Ardından Wei Xiyan oğlunun boyayla oynamasına engel oldu, nazikçe giyinmesine yardım etti ve şefkatle saçlarını okşadı. Ellerini çektiğinde oğlu boş boş alnına dokundu, iri gözleri nostaljikti.

Kim kendisini döven insanlara duygusal olarak bağlanırdı ki? Ning Si Nian’ın gergin sinirleri biraz acı veriyordu, dayanmaya ve aşağıya bakmaya devam etti.

Biri büyük biri küçük iki tuval yan yana duruyordu. Çocuğun tuvali çiçek açan bir yıldız ışığıydı, oğlunun tuvali ise büyük bir siyahlık kütlesiydi, ne olması gerektiğini bilmiyordu. Ama bundan memnundu ve hatta başyapıtını takdir etmesi için amcasının kollarını çekti.
Çocuk konuşmadı, sadece övgüsünü göstermek için saçlarını hafifçe okşadı. Oğlunun gözlerinden eşi benzeri görülmemiş bir ışık yayıldı. Çok mutlu olmuştu.

Ning Si Nian da farkında olmadan gülümsüyordu, keskin bakışları yerini şefkate bırakmıştı. Sessizce ekrana bakıyor, huzur ve sessizliği hissediyordu.

Ancak çok geçmeden Wang Ma’nın bağırışları bu sıcak görüntüyü bozdu, oğlu titremeye başladı, sağlıklı kırmızı yüzü soldu ve tanıdık korku ifadesini ortaya çıkardı.

Wang Ma kapıda belirdi ve Ning Wangshu’nun dışarı çıkmasına izin vermek için yüksek sesle bağırdı, ancak Wei Xiyan kapıya doğru iki adım attı ve kapıyı çarparak kapattı. Mucizevi bir şekilde Wangshu titremeyi bıraktı ve küçük yüzü sanki Wei onun kahramanıymış gibi tapınma ve bağlılıkla doldu.

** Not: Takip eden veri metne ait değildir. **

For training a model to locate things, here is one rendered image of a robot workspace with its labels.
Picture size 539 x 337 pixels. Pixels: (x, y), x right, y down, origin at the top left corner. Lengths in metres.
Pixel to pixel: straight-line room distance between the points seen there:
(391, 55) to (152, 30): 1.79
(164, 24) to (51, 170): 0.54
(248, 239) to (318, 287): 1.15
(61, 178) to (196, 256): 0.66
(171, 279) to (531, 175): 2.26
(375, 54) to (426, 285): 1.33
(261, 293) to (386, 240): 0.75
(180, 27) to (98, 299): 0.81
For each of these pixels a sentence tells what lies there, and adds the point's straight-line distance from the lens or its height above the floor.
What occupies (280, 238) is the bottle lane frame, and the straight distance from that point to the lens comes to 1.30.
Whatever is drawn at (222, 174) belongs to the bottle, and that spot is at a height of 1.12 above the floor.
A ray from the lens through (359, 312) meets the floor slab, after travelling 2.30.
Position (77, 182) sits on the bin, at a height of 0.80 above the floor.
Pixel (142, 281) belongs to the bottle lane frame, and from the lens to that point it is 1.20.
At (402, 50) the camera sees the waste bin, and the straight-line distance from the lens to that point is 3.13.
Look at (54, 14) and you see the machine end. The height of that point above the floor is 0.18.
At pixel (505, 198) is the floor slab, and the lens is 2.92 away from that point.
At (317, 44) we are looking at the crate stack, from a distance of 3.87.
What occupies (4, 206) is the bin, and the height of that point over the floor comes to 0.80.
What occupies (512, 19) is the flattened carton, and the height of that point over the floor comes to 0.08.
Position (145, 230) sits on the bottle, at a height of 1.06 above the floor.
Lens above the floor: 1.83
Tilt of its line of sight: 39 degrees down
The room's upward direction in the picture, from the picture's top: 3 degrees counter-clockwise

Ning Si afallamıştı, ekrana bakarken kalbi ısıran soğuk bir uçuruma düşene kadar batmaya başladı. Aldatılmış olduğunu fark etti. Hızlı ileri sarma tuşuna bastı ve Wang Ma’nın çılgınca kapıya vurduğunu gördü, kapı açıldıktan sonra oğlunu sürükledi, vahşi ifadesi kötü niyete gebeydi.

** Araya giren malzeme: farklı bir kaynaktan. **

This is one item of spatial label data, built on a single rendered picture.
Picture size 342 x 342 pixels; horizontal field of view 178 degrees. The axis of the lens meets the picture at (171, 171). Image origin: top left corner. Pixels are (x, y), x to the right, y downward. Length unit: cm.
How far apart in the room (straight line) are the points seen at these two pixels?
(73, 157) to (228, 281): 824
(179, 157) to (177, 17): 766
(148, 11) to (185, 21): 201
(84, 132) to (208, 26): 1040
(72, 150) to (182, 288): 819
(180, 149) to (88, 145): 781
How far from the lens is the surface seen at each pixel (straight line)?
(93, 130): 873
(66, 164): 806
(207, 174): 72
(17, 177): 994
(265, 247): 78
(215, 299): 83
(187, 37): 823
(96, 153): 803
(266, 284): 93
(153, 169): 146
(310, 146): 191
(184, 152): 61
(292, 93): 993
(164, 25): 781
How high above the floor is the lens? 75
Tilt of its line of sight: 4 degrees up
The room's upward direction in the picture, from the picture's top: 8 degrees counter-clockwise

Ning Si Nian hemen hızlı ileri sarmayı durdurdu. Wang Ma’nın hırçın sesi kulağına geldi – Artık o melez piçin peşinden gitmene izin yok, yoksa derini yüzerim! Wei Xiyan sadece bir piç değil, sen de bir piçsin. Eğer sözlerime itaat etmezsen, seni boğulman için nehre atarım. Babanın yeni bir karısı var ve gelecekte daha çok çocuğu olacak. Seni çabucak unutur.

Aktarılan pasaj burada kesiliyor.